Silencing and Reactivation of the Selective Estrogen Receptor Modulator-Estrogen Receptor α Complex

4-Hydroxytamoxifen (4-OHT), a selective estrogen receptor modulator, is an agonist at a transforming growth factor-α (TGF-α) target gene in situ in MDA-MB-231 human breast cancer cells stably transfected with wild-type human ERα. In contrast, raloxifene (Ral) is a complete antiestrogen silencing activation function (AF) 1 and AF2 in this system.

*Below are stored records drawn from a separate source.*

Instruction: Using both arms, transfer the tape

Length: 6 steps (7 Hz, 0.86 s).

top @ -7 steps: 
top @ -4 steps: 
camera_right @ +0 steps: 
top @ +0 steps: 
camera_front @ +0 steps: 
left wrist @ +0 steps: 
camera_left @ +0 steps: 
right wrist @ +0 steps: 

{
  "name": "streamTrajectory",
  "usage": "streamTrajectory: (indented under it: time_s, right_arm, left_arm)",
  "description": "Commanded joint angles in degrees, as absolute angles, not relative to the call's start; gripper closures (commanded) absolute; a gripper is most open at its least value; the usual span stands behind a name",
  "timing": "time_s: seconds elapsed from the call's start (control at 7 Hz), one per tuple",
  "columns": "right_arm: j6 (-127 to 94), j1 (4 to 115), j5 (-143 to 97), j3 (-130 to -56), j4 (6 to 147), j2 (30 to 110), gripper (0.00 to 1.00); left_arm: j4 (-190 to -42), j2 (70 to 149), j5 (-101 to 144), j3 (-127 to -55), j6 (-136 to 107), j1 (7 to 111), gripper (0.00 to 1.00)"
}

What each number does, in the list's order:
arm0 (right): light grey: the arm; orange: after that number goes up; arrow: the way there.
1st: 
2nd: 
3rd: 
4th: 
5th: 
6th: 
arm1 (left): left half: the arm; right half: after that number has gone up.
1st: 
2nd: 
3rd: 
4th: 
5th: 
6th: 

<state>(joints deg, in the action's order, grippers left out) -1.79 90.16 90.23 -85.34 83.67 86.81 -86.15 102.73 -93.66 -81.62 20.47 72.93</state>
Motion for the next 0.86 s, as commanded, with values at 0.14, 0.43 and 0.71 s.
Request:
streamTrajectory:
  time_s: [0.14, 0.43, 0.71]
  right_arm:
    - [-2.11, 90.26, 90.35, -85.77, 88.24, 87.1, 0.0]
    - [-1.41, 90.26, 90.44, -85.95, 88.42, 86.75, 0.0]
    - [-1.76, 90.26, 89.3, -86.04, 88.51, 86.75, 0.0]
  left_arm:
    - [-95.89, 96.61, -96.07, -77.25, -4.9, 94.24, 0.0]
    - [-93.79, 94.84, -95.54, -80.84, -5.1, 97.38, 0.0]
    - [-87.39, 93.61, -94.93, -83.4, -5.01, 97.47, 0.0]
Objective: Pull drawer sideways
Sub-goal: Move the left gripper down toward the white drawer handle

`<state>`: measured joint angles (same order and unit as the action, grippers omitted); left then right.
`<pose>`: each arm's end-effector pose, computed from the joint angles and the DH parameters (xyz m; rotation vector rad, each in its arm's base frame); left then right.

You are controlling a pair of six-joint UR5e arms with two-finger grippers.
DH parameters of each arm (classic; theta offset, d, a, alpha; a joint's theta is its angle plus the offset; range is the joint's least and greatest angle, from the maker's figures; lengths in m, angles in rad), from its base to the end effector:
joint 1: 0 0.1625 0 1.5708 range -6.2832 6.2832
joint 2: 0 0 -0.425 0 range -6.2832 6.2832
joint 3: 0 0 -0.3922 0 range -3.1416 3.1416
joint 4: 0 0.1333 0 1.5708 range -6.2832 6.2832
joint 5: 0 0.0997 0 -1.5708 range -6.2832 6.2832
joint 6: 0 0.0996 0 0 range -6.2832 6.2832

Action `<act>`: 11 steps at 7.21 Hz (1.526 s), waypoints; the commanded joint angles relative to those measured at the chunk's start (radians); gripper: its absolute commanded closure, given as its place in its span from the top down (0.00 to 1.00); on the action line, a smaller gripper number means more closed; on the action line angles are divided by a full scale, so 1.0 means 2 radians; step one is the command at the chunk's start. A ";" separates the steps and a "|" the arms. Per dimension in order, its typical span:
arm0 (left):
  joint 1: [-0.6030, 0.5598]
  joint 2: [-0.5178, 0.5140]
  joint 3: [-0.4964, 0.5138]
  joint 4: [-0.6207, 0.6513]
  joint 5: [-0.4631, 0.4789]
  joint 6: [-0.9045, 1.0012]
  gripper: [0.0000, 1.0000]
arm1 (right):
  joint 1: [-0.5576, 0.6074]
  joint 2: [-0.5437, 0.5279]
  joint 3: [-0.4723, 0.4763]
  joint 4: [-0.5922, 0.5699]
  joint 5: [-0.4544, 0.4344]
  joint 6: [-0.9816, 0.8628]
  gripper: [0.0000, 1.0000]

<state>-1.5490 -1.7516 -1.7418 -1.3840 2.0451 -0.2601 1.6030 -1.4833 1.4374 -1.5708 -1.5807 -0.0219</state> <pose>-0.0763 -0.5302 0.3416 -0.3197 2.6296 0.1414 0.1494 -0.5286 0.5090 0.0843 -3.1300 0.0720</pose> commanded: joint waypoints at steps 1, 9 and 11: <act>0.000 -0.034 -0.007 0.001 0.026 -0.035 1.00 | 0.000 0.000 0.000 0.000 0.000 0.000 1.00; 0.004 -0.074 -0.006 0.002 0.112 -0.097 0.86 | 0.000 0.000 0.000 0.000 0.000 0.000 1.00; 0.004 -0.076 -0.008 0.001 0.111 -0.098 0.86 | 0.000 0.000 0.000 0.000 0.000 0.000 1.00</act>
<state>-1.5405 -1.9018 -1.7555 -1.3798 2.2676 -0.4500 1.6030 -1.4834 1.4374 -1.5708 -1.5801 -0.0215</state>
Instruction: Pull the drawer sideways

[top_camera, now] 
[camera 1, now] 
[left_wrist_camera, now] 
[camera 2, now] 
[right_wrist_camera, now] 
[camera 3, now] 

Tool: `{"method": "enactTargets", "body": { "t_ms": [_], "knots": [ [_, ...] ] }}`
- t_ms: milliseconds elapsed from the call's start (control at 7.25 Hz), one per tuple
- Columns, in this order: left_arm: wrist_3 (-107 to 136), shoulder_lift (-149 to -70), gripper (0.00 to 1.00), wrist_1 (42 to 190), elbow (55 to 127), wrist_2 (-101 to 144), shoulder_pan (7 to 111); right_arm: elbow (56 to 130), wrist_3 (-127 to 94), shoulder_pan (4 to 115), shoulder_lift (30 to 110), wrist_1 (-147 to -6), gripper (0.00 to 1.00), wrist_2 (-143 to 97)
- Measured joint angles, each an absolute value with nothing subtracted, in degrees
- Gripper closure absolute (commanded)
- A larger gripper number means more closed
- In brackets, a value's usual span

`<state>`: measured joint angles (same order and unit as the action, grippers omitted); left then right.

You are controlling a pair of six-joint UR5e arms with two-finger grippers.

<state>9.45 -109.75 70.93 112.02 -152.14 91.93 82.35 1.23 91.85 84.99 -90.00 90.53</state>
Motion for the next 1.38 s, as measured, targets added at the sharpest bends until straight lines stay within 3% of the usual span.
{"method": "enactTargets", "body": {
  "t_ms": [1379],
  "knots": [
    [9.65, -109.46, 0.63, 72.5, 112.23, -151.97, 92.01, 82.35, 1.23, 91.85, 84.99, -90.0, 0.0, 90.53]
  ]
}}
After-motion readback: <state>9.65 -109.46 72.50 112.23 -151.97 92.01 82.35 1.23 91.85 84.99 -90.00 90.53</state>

A natural mutation D351YERα enhances 4-OHT agonist activity and changes Ral-like compounds from antagonists to partial agonists. We reasoned that: either the conformation of the Ral-D351YERα is altered, thereby reactivating AF2 in the ligand binding domain, or the change at amino acid 351 allosterically reactivates AF1 in the Ral-D351YERα complex. Unlike the estradiol-ERα complex, agonist activity of 4-OHT and raloxifene through ERα and D351YERα were not attributed to coactivator (such as SRC-1, AIB1) binding to the ligand binding domain. We conclude that the classic AF2 is not responsible for the agonist activities of 4-OHT-ERα, 4-OHT-D351YERα, and Ral-D351YERα. To address the role of AF1, stable transfectants of ERα or D351YERα with an AF1 deletion (D351ΔAF1, D351YΔAF1) were generated in MDA-MB-231 cells. Additionally, D538A/E542A/D545A triple mutations within helix 12 (D351–3m, D351Y3m) or the COOH-terminal 537 deletion (D351Δ537) were tested. The agonist activities of 4-OHT and raloxifene were lost in these stable transfectants, but antiestrogenic action was retained. The reactivation of an estrogen-like property of the Ral-ERα complex through AF1 with the D351Y mutation illustrates a novel allosteric mechanism for the selective estrogen receptor modulator ERα complex.